- 38°58′59.74″N 82°4′45.44″W﻿ / ﻿38.9832611°N 82.0792889°W
- Periods: Feurt Phase
- Cultures: Fort Ancient culture
- Location: Middleport, Ohio, Meigs County, Ohio, US
- Region: Meigs County, Ohio

History
- Built: 1300 CE
- Abandoned: 1400 CE

= Hobson site =

Archaeological site in Ohio, US

The Hobson Site (33MS2) is a Native American archaeological site located 1.5 mi below Middleport, Ohio on the north bank of the Ohio River. It has minor traces of Archaic, Woodland and Late Prehistoric artifacts. However, the largest component is a small village and cemetery of the Feurt Phase of the Fort Ancient culture originally estimated to date to 1100 to 1200 CE. More recent radiocarbon-dating has provided a date of 1350 CE.

==Abstract==
The type of earlier pottery, in quoting James L. Murphy, "cannot be distinguished from the late Middle Woodland Watson Ware of the upper Ohio Valley nor from the Late Woodland Peters Cordmarked Ware from the Scioto and Hocking Valley drainages". Murphy, in 1968, explained the dominance at the site of smooth-surfaced shell-tempered sherds has an even more striking similarity between the Hobson Site and the components in the Hocking Valley of the Fort Ancient Tradition. The archaeologist found 791 plain, shell tempered body sherds. Ten fragments of pottery were found having thick strap handles and two lug handles, with punctate and incised decoration. These sherds most closely resemble ceramic material from the Feurt Phase of the Scioto and Hocking valleys.

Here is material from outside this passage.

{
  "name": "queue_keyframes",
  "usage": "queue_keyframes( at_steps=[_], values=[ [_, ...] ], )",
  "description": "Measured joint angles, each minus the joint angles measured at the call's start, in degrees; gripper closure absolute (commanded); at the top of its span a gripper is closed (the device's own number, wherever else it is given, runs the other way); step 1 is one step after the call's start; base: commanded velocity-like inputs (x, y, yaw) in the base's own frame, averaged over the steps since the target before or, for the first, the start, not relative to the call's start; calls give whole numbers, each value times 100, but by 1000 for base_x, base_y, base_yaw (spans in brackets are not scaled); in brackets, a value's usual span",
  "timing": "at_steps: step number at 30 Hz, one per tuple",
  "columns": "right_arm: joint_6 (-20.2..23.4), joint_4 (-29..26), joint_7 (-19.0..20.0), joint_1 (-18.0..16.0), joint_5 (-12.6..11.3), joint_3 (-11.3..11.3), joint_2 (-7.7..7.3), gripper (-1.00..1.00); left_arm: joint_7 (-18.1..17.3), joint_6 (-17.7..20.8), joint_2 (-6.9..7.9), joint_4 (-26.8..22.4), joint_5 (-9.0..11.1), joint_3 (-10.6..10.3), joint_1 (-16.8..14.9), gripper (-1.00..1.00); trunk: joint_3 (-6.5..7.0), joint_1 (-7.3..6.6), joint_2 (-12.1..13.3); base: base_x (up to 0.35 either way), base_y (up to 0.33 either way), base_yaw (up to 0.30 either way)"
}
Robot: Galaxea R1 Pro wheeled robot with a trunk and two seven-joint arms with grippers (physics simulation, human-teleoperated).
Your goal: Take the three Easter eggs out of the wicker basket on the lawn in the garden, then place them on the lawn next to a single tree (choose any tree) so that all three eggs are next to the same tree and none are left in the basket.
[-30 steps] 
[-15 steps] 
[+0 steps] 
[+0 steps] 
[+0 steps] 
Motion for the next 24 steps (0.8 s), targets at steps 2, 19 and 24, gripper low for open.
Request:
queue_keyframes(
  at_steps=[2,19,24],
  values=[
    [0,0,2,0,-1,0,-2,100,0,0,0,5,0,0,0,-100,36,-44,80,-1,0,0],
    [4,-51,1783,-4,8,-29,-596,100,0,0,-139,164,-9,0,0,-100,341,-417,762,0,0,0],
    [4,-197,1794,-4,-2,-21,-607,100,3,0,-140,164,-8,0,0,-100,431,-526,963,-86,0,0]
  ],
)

The artifacts of flint, hematite, animal bone, shell and pottery were typical of the Feurt Phase of the Fort Ancient Tradition. The majority of the Hobson flint arrowheads were elongated and triangular shaped with straight or concave sides and convex bases.

==Material tradition==
As with other phases within the contemporaneous Fort Ancient Tradition, local freshwater shell was used for tools and jewelry. Animal bone and shell were used for garden hoes. Animal bone was shaped for use as tools. These included awls, punches, fish hooks, bone needles, and hide scrapers. Animal bone artifacts included beads, hair pins, pendants, and tinklers. The vertebrate fauna at Hobson was dominated by deer and turkey but also included raccoon, elk, fish, and turtle.

==Burial==
Construction and looting at the site destroyed all but one of the human burials before excavation could be undertaken. The single Hobson Site burial retrieved during archaeological investigations was semiflexed, with knees removed by historic era plowing. The male was estimated at 22–23 years of age and had ankylosis of the vertebrae from the second cervical to the third thoracic being fused. Two of the skeleton's lumbar vertebrae were penetrated by triangular flint arrow points.